09 abril, 2009

404. o buraco

O BURACO


Ocorreu mais ou menos como vou lhes descrever: mal o ônibus 779, Vila Buarque – Estação da Luz, adentrou o túnel mal iluminado na região central, apelidado pelos paulistanos mais antigos de buraco do Adhemar, o rapaz de touca azul-escura e moletom, sentado logo atrás do motorista, sacou de um revólver niquelado...

Este conto meu saiu pelo site português Letrário. Para lê-lo por inteiro acessem o link.http://www.letrario.pt/1_pt/900/9002.htm

08 abril, 2009

403. naufrago (cartum)




402. implicância

Ele se foi já faz um bom tempo, mas nada comparado ao tempo que se aturaram e que contaram em bodas. O cheiro ainda espalhado por aí, impregnado em tudo. Outro dia ela achou detrás da cômoda uma bituca de cigarro da marca que o matou. Noutro, evidências de que ele a traía com uma diarista que também já se tinha ido - desvio que para ela não representou nenhuma novidade.

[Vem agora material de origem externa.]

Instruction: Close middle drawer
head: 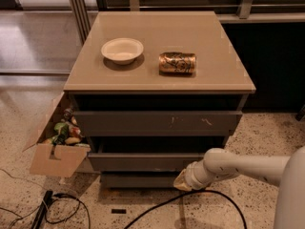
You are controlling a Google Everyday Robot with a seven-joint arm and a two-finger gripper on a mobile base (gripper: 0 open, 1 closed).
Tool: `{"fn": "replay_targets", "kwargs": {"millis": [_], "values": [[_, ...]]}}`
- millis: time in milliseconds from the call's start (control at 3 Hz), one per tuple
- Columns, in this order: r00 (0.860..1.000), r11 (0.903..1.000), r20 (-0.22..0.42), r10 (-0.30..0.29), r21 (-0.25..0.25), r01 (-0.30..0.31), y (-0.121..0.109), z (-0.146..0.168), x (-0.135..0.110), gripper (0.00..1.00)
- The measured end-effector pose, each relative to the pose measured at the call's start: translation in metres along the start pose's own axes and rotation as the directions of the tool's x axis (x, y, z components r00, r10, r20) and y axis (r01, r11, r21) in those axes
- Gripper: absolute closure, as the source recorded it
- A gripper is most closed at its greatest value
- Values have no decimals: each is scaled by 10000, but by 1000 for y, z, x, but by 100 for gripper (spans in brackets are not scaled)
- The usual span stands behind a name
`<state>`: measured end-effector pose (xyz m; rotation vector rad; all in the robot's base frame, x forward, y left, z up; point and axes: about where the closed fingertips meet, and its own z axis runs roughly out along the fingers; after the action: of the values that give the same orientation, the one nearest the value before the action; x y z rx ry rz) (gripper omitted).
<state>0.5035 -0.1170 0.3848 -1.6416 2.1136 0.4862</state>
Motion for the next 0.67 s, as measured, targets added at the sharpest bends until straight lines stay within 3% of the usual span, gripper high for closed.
{"fn": "replay_targets", "kwargs": {"millis": [333,667], "values": [[9989,9874,-380,284,1568,-221,-62,-2,0,100],[9982,9790,-455,381,2020,-281,-78,-3,1,88]]}}
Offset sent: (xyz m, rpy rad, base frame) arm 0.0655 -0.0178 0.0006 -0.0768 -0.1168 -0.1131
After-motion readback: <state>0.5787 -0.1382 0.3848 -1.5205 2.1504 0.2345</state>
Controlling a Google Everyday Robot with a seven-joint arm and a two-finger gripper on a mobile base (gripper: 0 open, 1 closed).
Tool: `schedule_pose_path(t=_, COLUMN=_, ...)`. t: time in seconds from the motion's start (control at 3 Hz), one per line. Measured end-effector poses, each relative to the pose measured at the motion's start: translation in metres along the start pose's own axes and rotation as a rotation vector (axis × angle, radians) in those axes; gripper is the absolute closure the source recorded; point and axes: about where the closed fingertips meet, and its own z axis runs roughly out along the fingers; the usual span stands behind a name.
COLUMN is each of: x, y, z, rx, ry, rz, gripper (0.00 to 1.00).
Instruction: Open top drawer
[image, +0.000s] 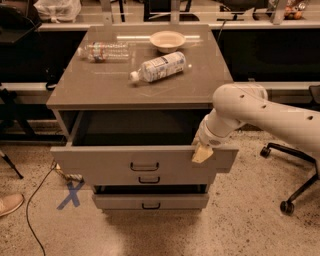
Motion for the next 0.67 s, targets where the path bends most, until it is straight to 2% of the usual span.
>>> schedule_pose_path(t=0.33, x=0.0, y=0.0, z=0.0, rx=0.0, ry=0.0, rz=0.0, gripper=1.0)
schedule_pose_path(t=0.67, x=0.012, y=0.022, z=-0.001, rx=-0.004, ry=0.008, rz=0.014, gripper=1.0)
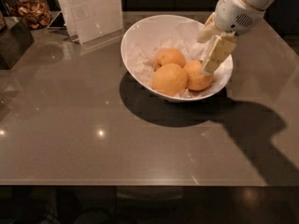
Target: Pick orange from white bowl
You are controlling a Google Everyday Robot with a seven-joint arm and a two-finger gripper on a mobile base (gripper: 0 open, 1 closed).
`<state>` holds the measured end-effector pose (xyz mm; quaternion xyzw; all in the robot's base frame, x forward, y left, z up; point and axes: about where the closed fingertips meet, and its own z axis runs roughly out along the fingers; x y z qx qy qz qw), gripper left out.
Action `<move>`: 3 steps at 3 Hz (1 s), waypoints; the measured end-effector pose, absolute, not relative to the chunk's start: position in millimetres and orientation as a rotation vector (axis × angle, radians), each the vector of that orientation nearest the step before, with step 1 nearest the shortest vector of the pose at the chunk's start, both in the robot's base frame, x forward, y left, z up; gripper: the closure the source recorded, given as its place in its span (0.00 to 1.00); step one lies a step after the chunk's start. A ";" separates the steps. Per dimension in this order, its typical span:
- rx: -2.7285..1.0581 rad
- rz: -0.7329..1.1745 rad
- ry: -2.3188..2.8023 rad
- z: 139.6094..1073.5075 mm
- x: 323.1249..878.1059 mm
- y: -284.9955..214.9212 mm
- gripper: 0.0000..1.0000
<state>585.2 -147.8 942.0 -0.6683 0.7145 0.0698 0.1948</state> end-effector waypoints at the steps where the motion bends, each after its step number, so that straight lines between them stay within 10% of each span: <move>1: -1.905 0.225 2.002 930.9 589.2 -140.9 0.35; 3: -1.958 0.288 2.013 907.1 595.3 -130.7 0.12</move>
Offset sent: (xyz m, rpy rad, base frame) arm 0.0011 0.0141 -0.0333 -0.0247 0.1191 0.0709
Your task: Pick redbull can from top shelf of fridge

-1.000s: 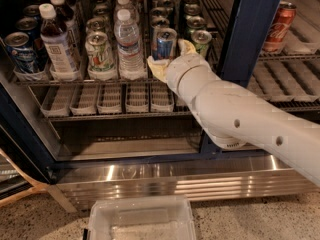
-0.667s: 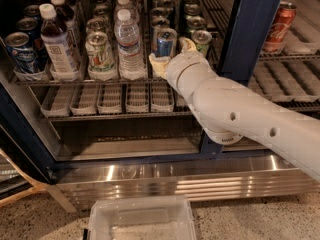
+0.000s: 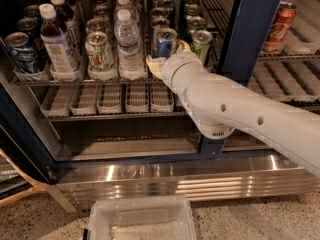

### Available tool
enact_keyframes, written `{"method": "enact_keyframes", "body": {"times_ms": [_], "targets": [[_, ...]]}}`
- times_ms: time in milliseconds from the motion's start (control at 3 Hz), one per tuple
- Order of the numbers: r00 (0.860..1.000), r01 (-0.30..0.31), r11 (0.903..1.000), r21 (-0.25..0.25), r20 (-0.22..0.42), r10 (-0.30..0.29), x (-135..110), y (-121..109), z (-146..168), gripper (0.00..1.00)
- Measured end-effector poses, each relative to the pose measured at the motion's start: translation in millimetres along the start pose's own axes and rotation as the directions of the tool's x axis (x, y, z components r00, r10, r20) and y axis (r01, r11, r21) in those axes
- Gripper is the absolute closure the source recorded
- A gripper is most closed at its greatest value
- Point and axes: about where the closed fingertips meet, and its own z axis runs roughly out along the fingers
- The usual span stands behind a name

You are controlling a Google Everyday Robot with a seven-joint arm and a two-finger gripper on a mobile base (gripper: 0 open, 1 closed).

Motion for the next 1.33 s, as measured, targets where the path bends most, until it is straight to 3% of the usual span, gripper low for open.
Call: {"method": "enact_keyframes", "body": {"times_ms": [333,1000,1333], "targets": [[1.0,-0.003,0.9999,-0.017,-0.007,0.003,3,9,9,0.58],[0.999,-0.032,0.9995,-0.003,0.019,0.032,-5,6,17,1.0],[0.996,-0.08,0.9968,0.004,0.042,0.08,-15,-3,12,1.0]]}}
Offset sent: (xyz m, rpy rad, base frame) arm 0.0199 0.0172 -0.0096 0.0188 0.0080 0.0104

Esperava que sem ele os sinais logo se apagassem. Pois se assim fosse não correria mais o risco de enlouquecer. Agora já não tem tanta certeza: Toca a vida cuidando das plantas, do gato, da vida alheia. E a irritar-se quando se depara com o vaso sanitário com a tampa levantada.

401. papo cabeça

Cabeça era o papo, modernosos os óculos intelectualóides e o corte de cabelo.

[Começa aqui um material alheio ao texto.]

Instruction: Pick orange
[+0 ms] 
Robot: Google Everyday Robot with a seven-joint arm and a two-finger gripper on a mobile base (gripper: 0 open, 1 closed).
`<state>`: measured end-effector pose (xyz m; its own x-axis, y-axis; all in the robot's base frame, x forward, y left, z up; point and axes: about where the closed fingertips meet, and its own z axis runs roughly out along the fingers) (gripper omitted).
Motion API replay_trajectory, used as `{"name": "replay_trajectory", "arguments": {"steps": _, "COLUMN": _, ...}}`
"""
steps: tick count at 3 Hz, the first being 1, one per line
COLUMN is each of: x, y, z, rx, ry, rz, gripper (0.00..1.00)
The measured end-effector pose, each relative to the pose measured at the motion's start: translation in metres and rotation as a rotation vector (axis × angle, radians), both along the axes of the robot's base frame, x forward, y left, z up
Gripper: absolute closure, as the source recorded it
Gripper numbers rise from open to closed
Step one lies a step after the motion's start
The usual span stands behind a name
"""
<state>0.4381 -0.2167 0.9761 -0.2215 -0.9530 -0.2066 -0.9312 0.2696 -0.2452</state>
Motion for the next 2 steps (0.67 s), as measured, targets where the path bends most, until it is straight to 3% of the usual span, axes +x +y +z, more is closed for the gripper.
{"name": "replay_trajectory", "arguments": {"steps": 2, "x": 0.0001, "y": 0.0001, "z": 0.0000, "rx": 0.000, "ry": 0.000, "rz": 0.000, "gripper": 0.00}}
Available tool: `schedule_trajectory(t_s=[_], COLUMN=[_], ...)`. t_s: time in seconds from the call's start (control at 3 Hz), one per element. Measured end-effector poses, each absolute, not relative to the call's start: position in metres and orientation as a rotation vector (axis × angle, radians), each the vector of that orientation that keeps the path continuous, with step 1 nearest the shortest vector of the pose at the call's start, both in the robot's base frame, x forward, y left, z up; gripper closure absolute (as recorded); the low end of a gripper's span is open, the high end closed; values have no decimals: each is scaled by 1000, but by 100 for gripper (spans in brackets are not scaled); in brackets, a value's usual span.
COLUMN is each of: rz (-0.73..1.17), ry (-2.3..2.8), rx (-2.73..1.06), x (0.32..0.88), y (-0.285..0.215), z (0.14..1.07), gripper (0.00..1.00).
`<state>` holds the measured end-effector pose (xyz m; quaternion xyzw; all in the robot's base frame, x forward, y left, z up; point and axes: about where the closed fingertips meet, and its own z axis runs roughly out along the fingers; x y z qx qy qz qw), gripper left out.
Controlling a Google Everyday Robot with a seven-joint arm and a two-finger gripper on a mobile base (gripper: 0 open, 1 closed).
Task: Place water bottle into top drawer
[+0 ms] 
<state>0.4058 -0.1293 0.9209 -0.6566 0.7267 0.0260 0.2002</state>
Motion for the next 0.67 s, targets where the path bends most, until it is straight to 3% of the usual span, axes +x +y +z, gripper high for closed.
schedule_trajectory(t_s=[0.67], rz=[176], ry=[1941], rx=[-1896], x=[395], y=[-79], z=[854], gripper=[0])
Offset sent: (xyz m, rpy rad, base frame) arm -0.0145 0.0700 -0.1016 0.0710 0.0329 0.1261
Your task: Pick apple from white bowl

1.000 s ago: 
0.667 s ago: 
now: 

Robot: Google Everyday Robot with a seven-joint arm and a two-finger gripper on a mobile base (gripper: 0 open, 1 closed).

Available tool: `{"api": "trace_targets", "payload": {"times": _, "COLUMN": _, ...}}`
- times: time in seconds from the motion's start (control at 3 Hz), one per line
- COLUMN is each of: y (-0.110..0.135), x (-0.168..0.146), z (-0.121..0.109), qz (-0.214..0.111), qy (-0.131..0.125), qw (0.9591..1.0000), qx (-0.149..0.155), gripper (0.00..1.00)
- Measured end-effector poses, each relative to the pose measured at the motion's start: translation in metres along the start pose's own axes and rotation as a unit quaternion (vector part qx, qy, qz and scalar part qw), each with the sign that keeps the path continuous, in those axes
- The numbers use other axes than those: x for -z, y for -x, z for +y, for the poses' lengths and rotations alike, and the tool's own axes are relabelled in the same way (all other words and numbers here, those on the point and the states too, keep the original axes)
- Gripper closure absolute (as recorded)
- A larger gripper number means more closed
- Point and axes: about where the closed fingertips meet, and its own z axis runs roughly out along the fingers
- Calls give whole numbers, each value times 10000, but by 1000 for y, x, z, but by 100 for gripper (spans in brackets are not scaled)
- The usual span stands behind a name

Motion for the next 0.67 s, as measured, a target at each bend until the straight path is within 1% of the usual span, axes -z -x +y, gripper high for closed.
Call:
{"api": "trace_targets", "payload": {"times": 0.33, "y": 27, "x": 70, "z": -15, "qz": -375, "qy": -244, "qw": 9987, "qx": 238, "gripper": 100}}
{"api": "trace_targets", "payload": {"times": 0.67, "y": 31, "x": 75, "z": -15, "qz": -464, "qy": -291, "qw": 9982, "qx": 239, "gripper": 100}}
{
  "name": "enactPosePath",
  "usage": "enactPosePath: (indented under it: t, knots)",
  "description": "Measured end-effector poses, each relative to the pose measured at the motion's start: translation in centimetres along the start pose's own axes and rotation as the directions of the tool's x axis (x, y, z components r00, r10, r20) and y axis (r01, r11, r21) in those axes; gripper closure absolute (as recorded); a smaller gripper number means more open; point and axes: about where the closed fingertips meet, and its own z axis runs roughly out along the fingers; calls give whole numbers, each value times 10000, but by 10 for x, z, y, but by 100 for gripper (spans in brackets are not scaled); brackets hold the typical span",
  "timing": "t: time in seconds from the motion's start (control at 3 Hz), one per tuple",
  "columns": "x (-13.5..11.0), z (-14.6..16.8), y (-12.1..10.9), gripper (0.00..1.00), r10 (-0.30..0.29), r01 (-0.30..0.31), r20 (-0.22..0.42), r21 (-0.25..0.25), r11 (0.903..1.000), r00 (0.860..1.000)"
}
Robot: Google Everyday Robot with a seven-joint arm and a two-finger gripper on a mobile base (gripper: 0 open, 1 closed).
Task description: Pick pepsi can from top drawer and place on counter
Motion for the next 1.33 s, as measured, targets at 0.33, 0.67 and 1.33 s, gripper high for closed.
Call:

- Sexo é o duto, ralo para onde convergem umidades. Decifra-me!

Assunto para tese e meia.

A transa rolou ao som minimalista eletrônico de um DJ de nome infantil. BB Kids ou o equivalente. No clímax gemia citações dos clássicos – em latim - e poemas sujos dos beatniks mortos.

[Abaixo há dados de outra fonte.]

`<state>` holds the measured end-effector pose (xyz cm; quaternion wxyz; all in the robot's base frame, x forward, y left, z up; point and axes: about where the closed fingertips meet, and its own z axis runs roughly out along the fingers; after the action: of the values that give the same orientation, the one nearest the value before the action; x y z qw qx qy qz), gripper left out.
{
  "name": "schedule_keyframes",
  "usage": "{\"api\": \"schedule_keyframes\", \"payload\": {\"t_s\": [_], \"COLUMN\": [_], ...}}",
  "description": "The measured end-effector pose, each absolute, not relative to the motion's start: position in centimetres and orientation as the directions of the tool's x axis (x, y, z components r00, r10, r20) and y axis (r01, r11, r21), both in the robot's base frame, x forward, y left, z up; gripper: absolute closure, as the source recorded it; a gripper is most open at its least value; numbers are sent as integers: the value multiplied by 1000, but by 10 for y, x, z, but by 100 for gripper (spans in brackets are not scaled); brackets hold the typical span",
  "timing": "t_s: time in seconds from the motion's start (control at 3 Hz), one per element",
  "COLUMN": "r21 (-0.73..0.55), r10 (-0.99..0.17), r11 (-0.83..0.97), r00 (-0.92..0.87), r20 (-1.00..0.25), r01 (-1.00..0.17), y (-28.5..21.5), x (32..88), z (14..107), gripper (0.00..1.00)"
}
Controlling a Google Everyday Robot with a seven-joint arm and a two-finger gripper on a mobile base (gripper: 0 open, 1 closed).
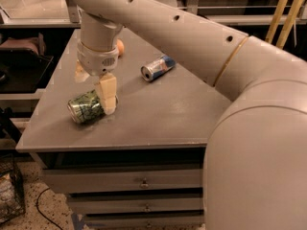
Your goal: Pick green can
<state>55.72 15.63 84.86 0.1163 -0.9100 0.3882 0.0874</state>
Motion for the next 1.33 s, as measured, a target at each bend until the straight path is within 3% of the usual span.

No carpete as contas de um colar barato de pedras de lápis-lazúli adquirido por uma merreca em uma mercado de pulgas na Vila Madalena. Roupas de brechó. E preservativos intactos. E outra vez o papo cabeça.

400. ofídia

Cleópatra, Cléo na intimidade, era a rainha do agito. Balada, para ela, não tinha dia nem hora. Uma noite excedeu-se nos estimulantes e perdeu o rumo. Encontraram-na no dia seguinte, morta, dentro da cova das cascavéis no Instituto Butantã.

06 abril, 2009

399. (poema concreto)

cavo cavo cavo cavo cavo cavo cavo
cavo cavo cavo cavo cavo cavo
cavo cavo cavo cavo cavo
cavo cavo cavo cavo
cavo cavo cavo
cavo cavo
cova

398. hai kai n.20

cogumelo pálido
no esterco úmido. lembro:
esqueci meu guarda-chuva.

397. hai kai n.19

dentro da lanterna
tatuagem viva
mariposa azul.

396. hai kai n.18

brisa outonal
fantasma trêmulo
suspenso no varal

395. hai kai n.17

gota de orvalho
nas orelha-de-pau
um mimo de brinco.

394. relógio

O estado do corpo carbonizado dentro do automóvel era lastimável: dentes arreganhados, olhos cozidos... aspecto de múmia egípcia desenfaixada. Imaginei: vai ser barra para o médico-legista proceder a identificação. Por experiência (dez anos lotado na delegacia de crimes), de antemão descartei totalmente a possibilidade de assalto – o relógio da vítima, um autêntico rolex, intacto e derretido, os ponteiros indicando a hora derradeira do infeliz. A imagem lembrou-me uma pintura do Dali. Fiquei sensibilizado. Porra, eu devia ter sido artista.

393. disponível

A mão, pedi-a, quando tive certeza que encontrara a jóia certa com que podia orná-la. Então a mão se interpôs entre mim e o corpo que era a sua extensão: para trás que daqui não passas! Não insisti. Retrocedi. Saindo do seu raio de ação penhorei a jóia com um turco velho no centro e apregoei em sites de relacionamento a minha disponibilidade.

392. enlouquecendo

Espáduas nuas. Era o que mais o enlouquecia. Até no último instante . Até ela dar-lhe as costas e ir-se sem olhar para trás. Até distanciar-se, sumir, deixá-lo na mão.

391. esforço

Pés. Fazia-os toda semana só para agradá-lo. Satisfazer seu fetiche. Amputava-se, esta que é a verdade. Que por causa da outra, cheia de dedos, ele trocou os pés pelas mãos.